- [Data block]
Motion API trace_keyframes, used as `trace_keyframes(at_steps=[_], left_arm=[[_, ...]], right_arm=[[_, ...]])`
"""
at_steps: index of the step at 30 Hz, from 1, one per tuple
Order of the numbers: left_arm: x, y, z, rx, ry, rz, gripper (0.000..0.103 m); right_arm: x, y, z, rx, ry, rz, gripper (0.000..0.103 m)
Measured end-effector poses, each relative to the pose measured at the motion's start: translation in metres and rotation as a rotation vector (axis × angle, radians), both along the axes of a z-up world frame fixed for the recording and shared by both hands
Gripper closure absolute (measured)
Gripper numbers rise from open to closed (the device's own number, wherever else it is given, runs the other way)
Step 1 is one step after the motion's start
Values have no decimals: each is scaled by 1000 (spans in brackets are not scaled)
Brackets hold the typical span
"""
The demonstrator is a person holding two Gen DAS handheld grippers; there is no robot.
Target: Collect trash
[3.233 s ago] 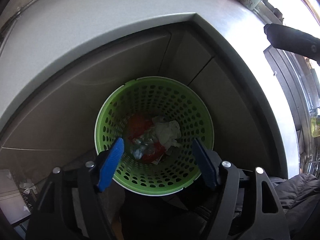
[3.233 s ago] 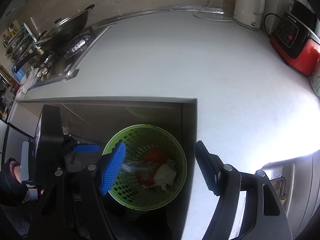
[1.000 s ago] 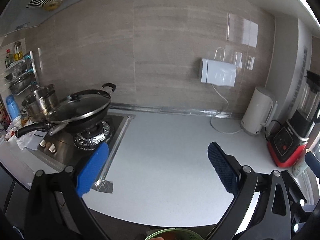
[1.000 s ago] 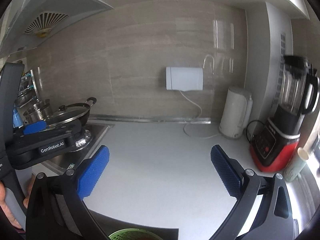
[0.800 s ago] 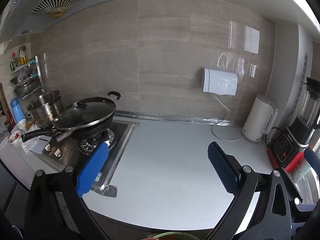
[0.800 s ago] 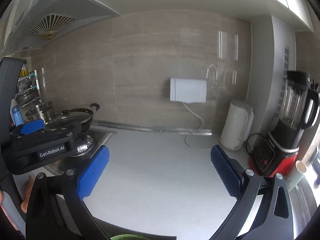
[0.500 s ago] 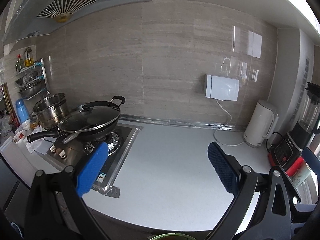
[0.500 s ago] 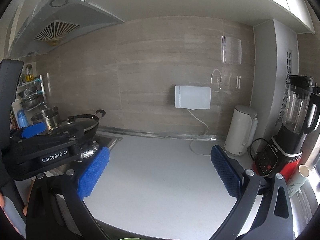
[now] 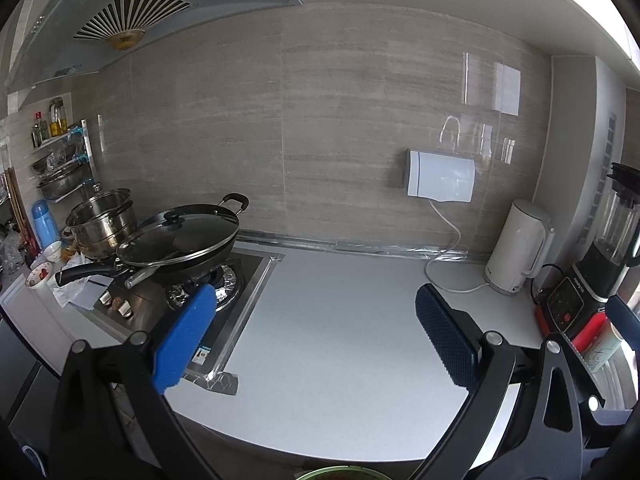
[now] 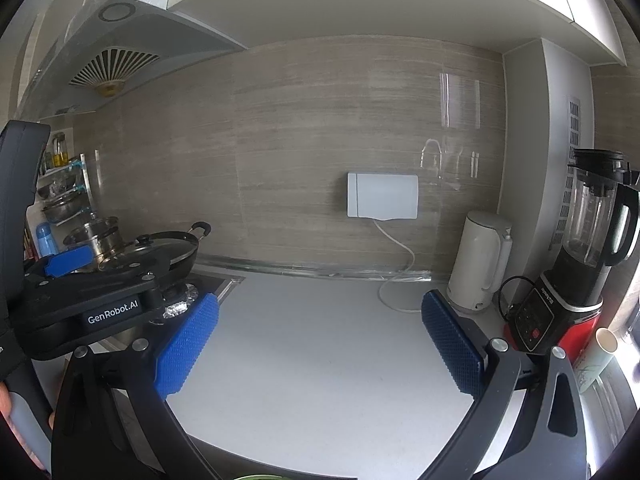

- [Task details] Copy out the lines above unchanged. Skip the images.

- [Answer section]
Motion API trace_keyframes, used as `trace_keyframes(at_steps=[_], left_arm=[[_, ...]], right_arm=[[_, ...]])`
"""
at_steps: index of the step at 30 Hz, from 1, one per tuple
Order of the numbers: left_arm: x, y, z, rx, ry, rz, gripper (0.000..0.103 m); right_arm: x, y, z, rx, ry, rz, gripper (0.000..0.103 m)
Measured end-effector poses, each relative to the pose measured at the motion's start: translation in metres and rotation as a rotation vector (axis × angle, radians), both along the axes of a z-up world frame fixed for the recording and shared by both hands
Gripper closure absolute (measured)
Gripper numbers rise from open to closed (the device's own number, wherever else it is given, runs the other way)
Step 1 is one step after the motion's start
Values have no decimals: each is scaled by 1000 (spans in brackets are not scaled)
Brackets hold the typical span
"""
The demonstrator is a person holding two Gen DAS handheld grippers; there is no robot.
Target: Collect trash
[3.233 s ago] 
[3.233 s ago] 
[1.000 s ago] 
[1.000 s ago] 
[0.800 s ago] 
[0.800 s ago] 
[0.500 s ago] 
[0.500 s ago] 
[now] 
[now] 

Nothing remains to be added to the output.